Women from small and marginal farming families doing SRI have been making the news in India for their adoption of a new approach that challenges the age-old beliefs and practices of rice farming. However, rarely one comes across mention of the impact of SRI on their wellbeing and their bodies.

While doing research in Odisha, India during 2011- 2012 women from 20 villages narrated their positive experiences with SRI. They reported a reduction in drudgery and pain, fewer infections in their hands and legs, and having more time to cook and eat properly, rest or to do other work. Major reasons for these changes were a reduction in hours and amount of work, change in their working environment, more upright posture due to use of a weeder, and men’s participation in tasks like weeding. More specific information was gathered in three villages namely Rajnapalli of Ganjam district, Gunjigaon of Kandhamal district and Kokariguda of Koraput district. Women shared the drudgery and pain experiences explicitly during the participatory exercises of a Rapid Comparative Pain Assessment (RaCoPA) entailing group discussions, interviews and informal interactions.Groups of women ricefield workers discussed the tasks they perform under different rice-growing methods. They talked about which task hurts how much and showed this on a large drawing of a woman. At the end, a comparative picture was generated to see differences in physical experiences of drudgery and pain. Interestingly, they all mentioned that these aspects never emerged in earlier discussions.

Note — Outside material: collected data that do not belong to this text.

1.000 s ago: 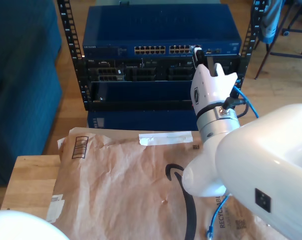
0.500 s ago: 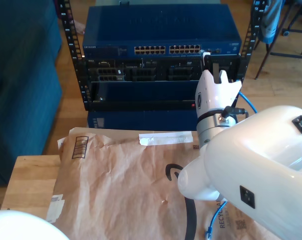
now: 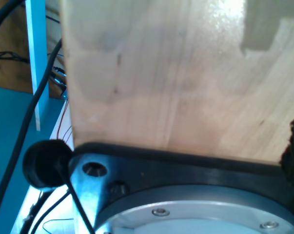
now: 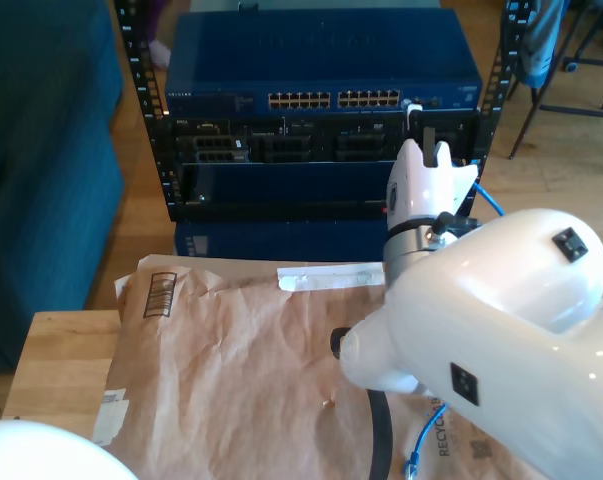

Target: Grab the cable and plug it in

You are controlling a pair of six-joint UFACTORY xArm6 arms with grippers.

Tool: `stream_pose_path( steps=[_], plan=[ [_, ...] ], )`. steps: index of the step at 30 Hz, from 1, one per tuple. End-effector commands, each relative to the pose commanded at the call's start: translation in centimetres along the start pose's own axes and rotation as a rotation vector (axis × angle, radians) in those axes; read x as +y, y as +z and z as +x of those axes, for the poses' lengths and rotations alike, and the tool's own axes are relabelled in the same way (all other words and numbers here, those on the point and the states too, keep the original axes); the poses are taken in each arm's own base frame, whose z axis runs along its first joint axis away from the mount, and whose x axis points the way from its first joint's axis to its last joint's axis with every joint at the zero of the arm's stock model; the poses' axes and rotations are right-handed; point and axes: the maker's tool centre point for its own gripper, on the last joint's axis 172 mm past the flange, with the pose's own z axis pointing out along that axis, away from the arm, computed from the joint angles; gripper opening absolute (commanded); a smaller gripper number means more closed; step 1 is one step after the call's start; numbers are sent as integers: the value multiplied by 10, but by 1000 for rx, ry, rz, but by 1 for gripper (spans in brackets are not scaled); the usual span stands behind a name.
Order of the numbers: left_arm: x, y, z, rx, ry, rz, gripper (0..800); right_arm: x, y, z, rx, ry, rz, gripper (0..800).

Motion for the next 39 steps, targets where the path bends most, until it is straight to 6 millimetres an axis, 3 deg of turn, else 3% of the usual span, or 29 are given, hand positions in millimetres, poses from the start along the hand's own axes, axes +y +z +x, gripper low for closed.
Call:
stream_pose_path(
  steps=[9,20,35,39],
  plan=[
    [0,0,0,0,0,0,800,21,19,9,90,-59,-10,0],
    [0,0,0,0,0,0,800,57,35,-4,76,-99,-57,0],
    [0,0,0,0,0,0,800,59,54,28,133,-94,-45,0],
    [0,0,0,0,0,0,800,62,59,21,91,-102,-58,0]
  ],
)
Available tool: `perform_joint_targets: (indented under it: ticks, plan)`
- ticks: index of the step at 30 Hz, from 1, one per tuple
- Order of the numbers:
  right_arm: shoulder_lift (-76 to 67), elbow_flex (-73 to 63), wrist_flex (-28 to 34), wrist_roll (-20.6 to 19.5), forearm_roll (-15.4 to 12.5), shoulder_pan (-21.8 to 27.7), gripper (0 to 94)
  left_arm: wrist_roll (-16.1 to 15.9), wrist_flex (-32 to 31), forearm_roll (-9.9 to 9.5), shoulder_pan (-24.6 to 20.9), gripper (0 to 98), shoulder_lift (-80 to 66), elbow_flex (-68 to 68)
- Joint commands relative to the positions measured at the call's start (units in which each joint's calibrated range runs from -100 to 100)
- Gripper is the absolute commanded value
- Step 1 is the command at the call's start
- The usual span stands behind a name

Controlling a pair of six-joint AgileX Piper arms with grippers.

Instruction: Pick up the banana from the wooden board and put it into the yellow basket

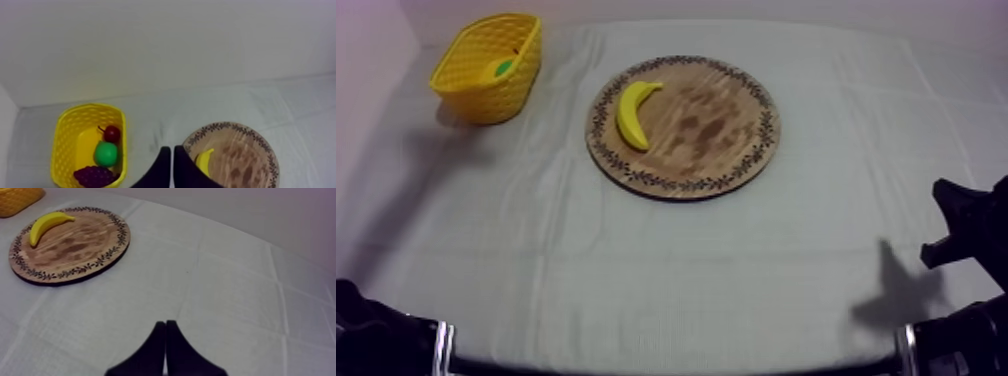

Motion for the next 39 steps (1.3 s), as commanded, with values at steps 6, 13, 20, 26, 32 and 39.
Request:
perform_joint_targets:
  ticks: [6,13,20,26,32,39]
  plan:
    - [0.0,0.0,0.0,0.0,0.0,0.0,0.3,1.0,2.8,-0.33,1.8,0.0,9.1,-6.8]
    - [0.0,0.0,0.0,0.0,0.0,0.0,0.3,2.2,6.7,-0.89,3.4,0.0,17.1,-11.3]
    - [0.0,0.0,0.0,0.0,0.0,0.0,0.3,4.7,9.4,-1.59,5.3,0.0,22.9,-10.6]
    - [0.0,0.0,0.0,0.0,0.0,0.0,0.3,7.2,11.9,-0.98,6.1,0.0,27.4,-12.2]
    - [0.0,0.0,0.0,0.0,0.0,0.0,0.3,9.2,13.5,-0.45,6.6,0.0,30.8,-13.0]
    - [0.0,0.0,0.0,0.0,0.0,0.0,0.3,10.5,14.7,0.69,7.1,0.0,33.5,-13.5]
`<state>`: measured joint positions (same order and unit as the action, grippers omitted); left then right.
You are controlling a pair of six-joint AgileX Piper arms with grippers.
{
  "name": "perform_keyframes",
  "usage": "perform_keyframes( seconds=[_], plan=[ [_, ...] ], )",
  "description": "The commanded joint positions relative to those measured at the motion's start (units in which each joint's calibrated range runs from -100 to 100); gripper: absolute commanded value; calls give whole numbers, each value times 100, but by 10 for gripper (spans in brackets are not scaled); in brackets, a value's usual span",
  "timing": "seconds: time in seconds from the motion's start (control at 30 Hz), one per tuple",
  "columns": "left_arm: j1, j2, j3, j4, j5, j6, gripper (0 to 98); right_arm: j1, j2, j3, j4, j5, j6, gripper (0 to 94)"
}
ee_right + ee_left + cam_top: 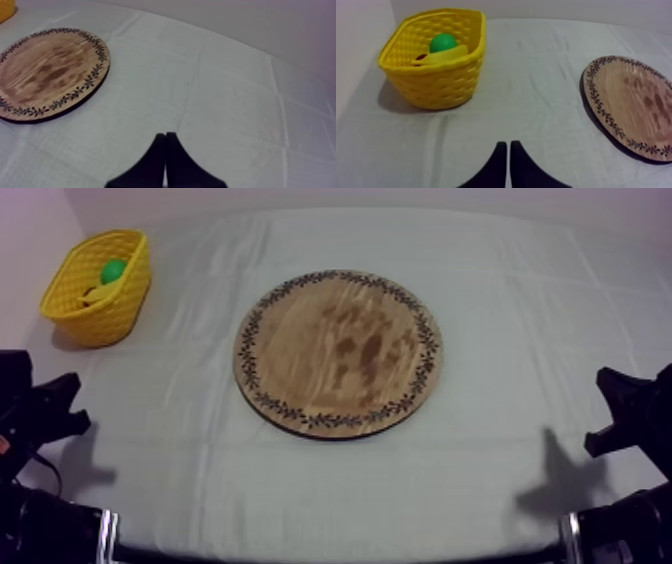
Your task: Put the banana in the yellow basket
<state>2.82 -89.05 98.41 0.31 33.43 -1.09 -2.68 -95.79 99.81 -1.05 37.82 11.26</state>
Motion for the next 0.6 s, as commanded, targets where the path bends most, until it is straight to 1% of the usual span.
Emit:
perform_keyframes(
  seconds=[0.0, 0.13, 0.3, 0.4, 0.57],
  plan=[
    [31, -188, 5, -106, 172, 119, 1, 0, 3, -3, 0, 1, 0, 2],
    [49, -506, 3, -223, 327, 177, 1, 0, 3, -3, 0, 1, 0, 2],
    [-11, -776, 13, -255, 356, 259, 1, 0, 3, -3, 0, 1, 0, 2],
    [42, -907, 42, -260, 279, 403, 1, 0, 3, -3, 0, 1, 0, 2],
    [128, -1061, 119, -262, 28, 751, 1, 0, 3, -3, 0, 1, 0, 2]
  ],
)
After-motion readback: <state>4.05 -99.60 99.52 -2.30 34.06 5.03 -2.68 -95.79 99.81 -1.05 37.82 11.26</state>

RaCoPA exercises revealed that with SRI practices, there is significant reduction in drudgery and pain in back, legs and hands. With SRI practices women spend less time in stressful postures carrying out repetitive movements and they handle lighter materials compared to standard cultivation practices (see box).

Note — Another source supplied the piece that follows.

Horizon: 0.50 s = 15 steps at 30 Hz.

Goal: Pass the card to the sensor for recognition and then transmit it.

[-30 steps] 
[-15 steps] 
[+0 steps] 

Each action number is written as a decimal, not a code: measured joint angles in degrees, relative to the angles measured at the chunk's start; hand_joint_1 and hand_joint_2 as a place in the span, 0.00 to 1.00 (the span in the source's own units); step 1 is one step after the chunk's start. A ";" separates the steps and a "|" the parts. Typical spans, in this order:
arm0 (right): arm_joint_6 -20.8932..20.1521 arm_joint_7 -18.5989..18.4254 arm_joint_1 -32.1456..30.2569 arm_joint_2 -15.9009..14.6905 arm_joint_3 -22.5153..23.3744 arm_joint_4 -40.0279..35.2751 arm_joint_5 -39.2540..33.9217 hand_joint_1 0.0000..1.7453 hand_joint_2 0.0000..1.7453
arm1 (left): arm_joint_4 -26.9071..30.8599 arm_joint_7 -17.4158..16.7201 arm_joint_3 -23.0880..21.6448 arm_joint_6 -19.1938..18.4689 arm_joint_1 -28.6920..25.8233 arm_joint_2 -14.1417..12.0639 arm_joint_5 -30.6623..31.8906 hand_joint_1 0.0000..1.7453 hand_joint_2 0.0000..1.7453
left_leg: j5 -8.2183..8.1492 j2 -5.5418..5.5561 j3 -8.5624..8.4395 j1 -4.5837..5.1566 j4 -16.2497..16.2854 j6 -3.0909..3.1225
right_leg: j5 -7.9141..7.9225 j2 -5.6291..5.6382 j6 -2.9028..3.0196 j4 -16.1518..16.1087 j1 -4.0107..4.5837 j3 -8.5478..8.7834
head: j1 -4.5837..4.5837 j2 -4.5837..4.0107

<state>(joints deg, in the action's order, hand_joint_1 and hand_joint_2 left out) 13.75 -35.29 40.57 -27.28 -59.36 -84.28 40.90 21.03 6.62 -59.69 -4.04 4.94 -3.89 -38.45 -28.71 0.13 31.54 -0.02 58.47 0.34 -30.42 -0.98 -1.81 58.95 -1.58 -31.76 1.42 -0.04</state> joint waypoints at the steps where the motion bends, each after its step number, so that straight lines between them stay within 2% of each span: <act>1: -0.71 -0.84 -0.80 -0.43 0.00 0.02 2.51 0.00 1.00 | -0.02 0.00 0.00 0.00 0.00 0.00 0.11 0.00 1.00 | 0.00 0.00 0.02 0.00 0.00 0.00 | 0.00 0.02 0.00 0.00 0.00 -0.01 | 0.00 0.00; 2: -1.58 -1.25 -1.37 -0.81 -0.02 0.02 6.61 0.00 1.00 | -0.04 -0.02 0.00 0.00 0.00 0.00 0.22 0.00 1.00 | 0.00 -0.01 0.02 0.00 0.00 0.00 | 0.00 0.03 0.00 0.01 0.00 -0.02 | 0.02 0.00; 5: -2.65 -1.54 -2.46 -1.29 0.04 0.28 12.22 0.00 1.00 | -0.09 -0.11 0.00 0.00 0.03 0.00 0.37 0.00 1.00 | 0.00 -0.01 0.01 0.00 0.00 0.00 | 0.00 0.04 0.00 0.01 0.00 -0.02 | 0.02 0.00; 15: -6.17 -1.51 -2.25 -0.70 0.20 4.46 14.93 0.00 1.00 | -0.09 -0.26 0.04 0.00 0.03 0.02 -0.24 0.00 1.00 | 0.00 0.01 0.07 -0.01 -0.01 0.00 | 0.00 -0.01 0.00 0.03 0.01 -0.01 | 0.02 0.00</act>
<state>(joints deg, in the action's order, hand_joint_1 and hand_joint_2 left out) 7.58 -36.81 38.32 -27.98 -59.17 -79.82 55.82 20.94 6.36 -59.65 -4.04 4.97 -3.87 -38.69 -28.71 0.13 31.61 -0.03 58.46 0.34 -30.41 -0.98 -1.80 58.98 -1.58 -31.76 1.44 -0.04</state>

SRI fundamentally changes the conditions under which women have to work. Conventionally, women working in bent or sitting postures in flooded fields for long hours, come into contact with various disease causing vectors exposing them to multiple health risks like intestinal to skin diseases and female urinary and genital ailments. This affects their ability to work and earn money, and furthermore drains out their money on health care, sometimes making them indebted, as found in research by Vent and others in 2015. With SRI practices, rice fields are no longer kept continuously flooded, thus reducing women’s prolonged exposure to these water-borne disease vectors. Furthermore where organic SRI is being practiced, women do not face problems from chemical fertilizers and pesticides.

As women are the producers of our food, we cannot afford to ignore their wellbeing. When they thrive, our agriculture thrives and vice versa. The eco-logic of SRI has a body and gender-logic too which needs to be paid attention to and invested in if we are seriously concerned about our toiling women.

Creativity and solidarity – Malaysia

Modern agricultural modes of production do not encourage farmers to be inquisitive and exacerbate the power imbalances in our food systems. On the contrary, agroecological practices like SRI promote farmers’ creativity as it encourages them to move away from linear thinking and start viewing their farms as ecosystems that require thoughtful management. A paddy field is no longer a factory that produces rice, but an ecosystem that houses microbes, insects, birds, flowers, trees, and farmers. In most cases of SRI, farmers experiment with the general principles of SRI and make their own judgments and adaptations, rather than just follow instructions. With agroecology, being creative is as much a means as it is an outcome, and most farmers feel compelled to constantly invent and reinvent. SRI is a practice that allows farmers to use their creativity and be resourceful.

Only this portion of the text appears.